-- What you are asked to do --
Beginning with the line of the entries below that holds "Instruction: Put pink" and ending with the line that holds "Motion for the", transcribe each line exactly as written. Pictures stay out.

Saved entries
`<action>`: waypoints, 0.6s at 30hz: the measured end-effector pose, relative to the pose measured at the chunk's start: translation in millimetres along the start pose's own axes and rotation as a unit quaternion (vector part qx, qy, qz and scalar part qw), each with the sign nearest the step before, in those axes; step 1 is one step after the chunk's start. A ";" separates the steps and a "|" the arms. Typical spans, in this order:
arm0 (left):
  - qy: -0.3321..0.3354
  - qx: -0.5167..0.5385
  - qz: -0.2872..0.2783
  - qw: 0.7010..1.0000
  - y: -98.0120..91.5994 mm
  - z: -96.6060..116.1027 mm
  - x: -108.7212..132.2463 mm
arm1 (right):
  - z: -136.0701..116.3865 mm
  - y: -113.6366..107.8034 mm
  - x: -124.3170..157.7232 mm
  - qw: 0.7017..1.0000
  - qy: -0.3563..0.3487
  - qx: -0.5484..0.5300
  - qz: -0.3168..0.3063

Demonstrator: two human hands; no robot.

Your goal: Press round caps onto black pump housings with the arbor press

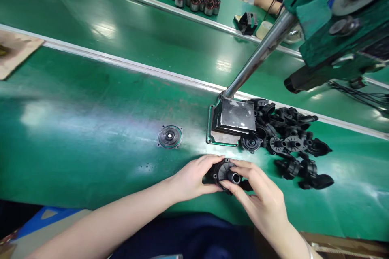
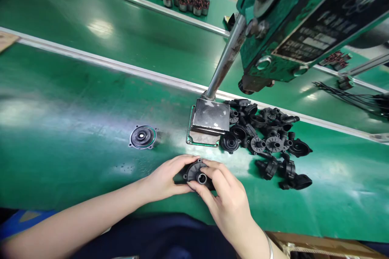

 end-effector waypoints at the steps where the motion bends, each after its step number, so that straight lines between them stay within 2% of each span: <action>1: 0.000 0.000 0.000 1.000 0.0 0.1 0.3 | 0.3 0.7 0.0 1.000 0.001 -0.002 0.000; 3: 0.008 0.002 0.000 1.000 0.0 1.0 1.2 | 0.8 1.9 0.1 1.000 0.003 -0.003 0.001; 8: 0.081 -0.021 0.004 0.996 0.8 6.2 2.1 | 1.8 5.9 4.4 0.999 0.046 -0.016 0.003; 12: 0.054 -0.057 -0.022 0.997 5.7 6.8 -0.5 | 5.4 11.8 11.4 0.997 0.075 -0.032 0.006; 14: 0.045 -0.081 -0.033 0.995 4.7 11.6 -1.7 | 10.9 9.4 9.4 0.997 0.069 -0.033 -0.029; 16: 0.058 -0.113 -0.030 0.991 -4.1 23.1 -4.8 | 15.9 -7.8 -0.1 0.996 0.026 -0.038 -0.073; 17: 0.071 -0.126 -0.018 0.989 -12.4 31.8 -8.3 | 18.0 -25.5 -7.9 0.997 0.002 -0.036 -0.073; 18: 0.087 -0.137 -0.001 0.987 -22.9 42.3 -13.4 | 20.1 -50.6 -17.6 0.999 -0.012 -0.029 -0.036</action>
Point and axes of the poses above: each hand's wrist, its own x-axis away from the middle knuckle, its own y-axis out of the palm, z = x × y, the point moved 4 cm from there along -x, towards the middle knuckle, and after that the axes turned 5 degrees about -y, right-handed, at the moved point
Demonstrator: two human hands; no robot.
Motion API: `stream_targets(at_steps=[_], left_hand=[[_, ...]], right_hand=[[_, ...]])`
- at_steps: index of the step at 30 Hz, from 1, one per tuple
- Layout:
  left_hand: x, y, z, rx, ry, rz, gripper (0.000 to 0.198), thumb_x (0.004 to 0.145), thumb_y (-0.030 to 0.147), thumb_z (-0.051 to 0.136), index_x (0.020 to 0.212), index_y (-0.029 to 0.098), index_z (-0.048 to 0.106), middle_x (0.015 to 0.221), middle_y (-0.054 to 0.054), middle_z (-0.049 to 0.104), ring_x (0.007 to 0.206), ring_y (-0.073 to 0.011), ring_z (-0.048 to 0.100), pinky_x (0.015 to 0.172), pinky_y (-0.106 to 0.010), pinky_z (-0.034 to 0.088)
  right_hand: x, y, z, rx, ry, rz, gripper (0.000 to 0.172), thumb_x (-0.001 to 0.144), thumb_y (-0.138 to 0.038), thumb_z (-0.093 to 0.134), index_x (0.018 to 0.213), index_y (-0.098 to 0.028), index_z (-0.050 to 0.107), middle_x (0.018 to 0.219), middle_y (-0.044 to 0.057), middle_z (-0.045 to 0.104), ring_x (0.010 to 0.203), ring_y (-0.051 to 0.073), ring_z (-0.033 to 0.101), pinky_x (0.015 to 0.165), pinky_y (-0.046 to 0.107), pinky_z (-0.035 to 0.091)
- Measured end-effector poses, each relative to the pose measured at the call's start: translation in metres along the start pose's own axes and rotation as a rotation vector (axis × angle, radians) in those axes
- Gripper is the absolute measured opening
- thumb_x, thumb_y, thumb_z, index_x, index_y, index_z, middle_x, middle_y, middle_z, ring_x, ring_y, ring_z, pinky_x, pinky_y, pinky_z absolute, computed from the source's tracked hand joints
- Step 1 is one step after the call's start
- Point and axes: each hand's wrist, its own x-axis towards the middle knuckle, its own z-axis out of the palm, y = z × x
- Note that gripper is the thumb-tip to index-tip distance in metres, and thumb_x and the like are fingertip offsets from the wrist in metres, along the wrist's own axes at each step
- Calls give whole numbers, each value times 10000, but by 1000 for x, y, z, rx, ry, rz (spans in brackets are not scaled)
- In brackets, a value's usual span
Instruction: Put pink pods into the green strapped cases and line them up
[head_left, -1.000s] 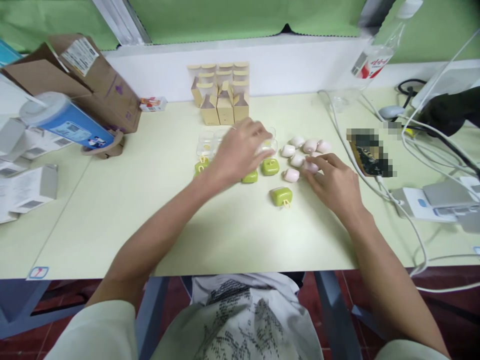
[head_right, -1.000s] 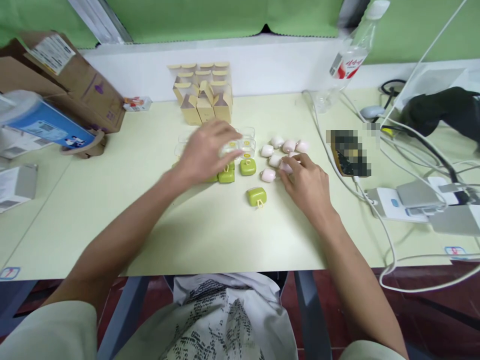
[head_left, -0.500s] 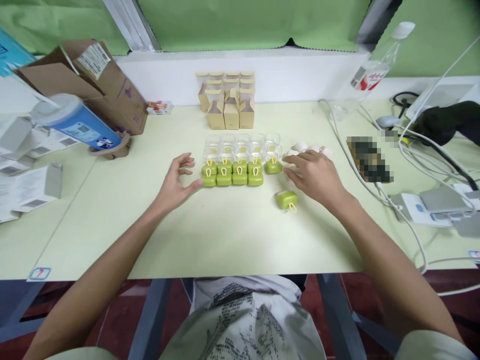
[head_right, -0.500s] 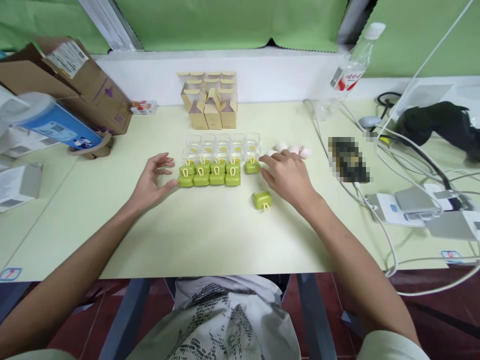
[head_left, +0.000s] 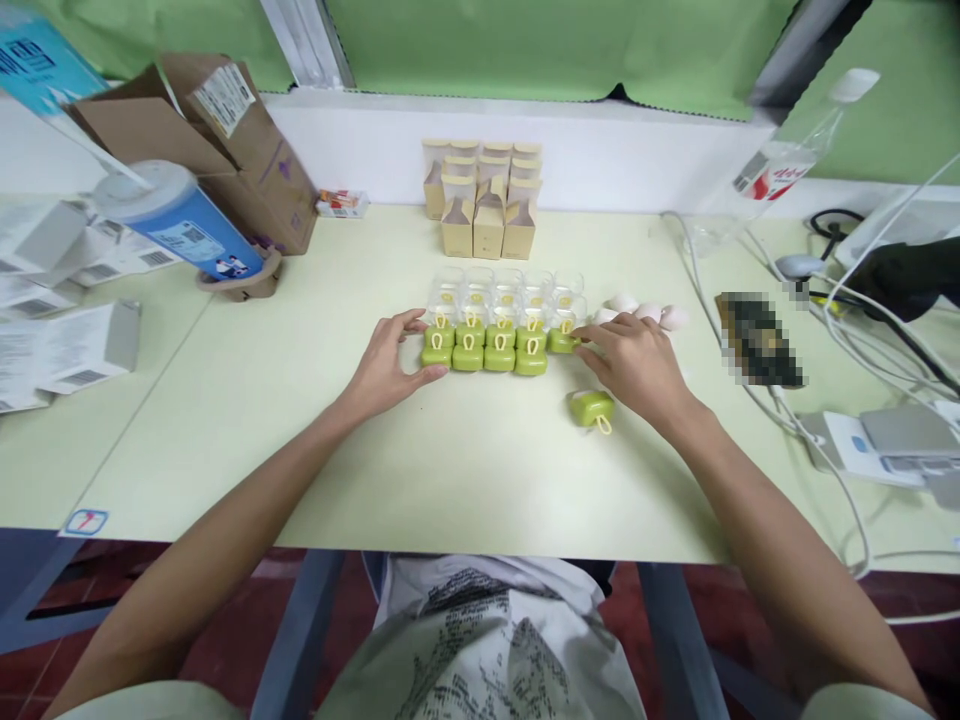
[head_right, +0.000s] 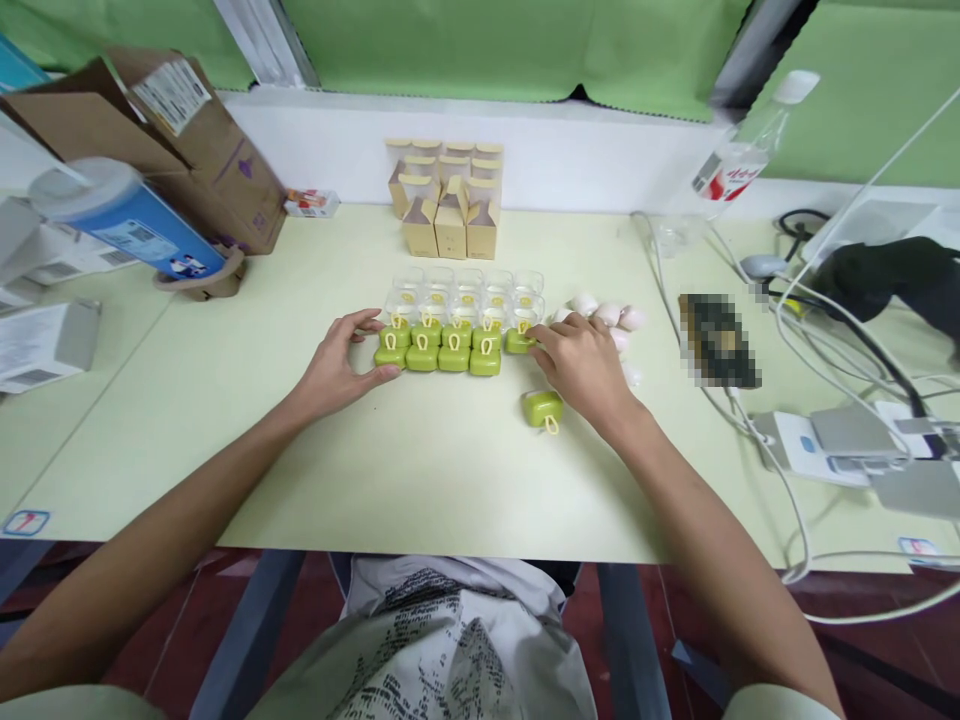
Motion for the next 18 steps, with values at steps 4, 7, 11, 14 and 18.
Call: stream_targets(at_steps=[4, 7, 11, 14, 18], left_hand=[[1, 1, 1, 2, -2, 4, 910, 813, 523, 879, 1583, 249, 481, 1434, -123, 640, 1390, -327, 597, 1229, -545, 489], [1, 1, 1, 8, -3, 10, 904, 820, 526, 877, 1583, 251, 478, 1439, -127, 636, 1392, -329, 599, 1231, -552, 486], [1, -2, 1, 2, 1, 37, 913, 841, 552, 864, 1595, 256, 442, 1457, -136, 625, 1397, -323, 602, 1206, -531, 508], [1, -7, 2, -39, 36, 65, 807, 935, 602, 758, 1583, 247, 434, 1457, -148, 626, 1357, -298, 622, 1165, -508, 526], [1, -12, 3, -88, 73, 66, 698, 1008, 619, 644, 1552, 222, 460, 1420, -158, 654, 1322, -282, 638, 1133, -504, 526]], right_hand=[[2, -3, 2, 21, 5, 10, 318, 1066, -259, 547, 1249, -158, 786, 983, 144, 841, 1003, 359, 687, 803, 421, 384], [0, -5, 0, 34, 30, 23, 304, 1054, -270, 577, 1246, -159, 786, 962, 145, 833, 998, 357, 699, 814, 423, 416], [5, 5, -9, 144, 136, 70, 272, 1034, -281, 594, 1208, -190, 781, 1003, 129, 828, 998, 341, 717, 818, 425, 477], [28, 25, -14, 217, 145, 92, 257, 1006, -268, 604, 1184, -222, 784, 1031, 121, 804, 986, 331, 718, 845, 461, 535], [73, 51, -8, 236, 48, 1, 202, 980, -367, 682, 1127, -292, 800, 1257, 130, 768, 1199, 364, 661, 1082, 617, 532]])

-- Expected output --
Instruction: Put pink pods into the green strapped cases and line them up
[head_left, -1.000s] 
[head_right, -1.000s] 
[head_left, -0.500s] 
[head_right, -0.500s] 
[head_left, +0.000s] 
[head_right, +0.000s] 
Motion for the next 18 steps, with values at steps 4, 7, 11, 14 and 18.

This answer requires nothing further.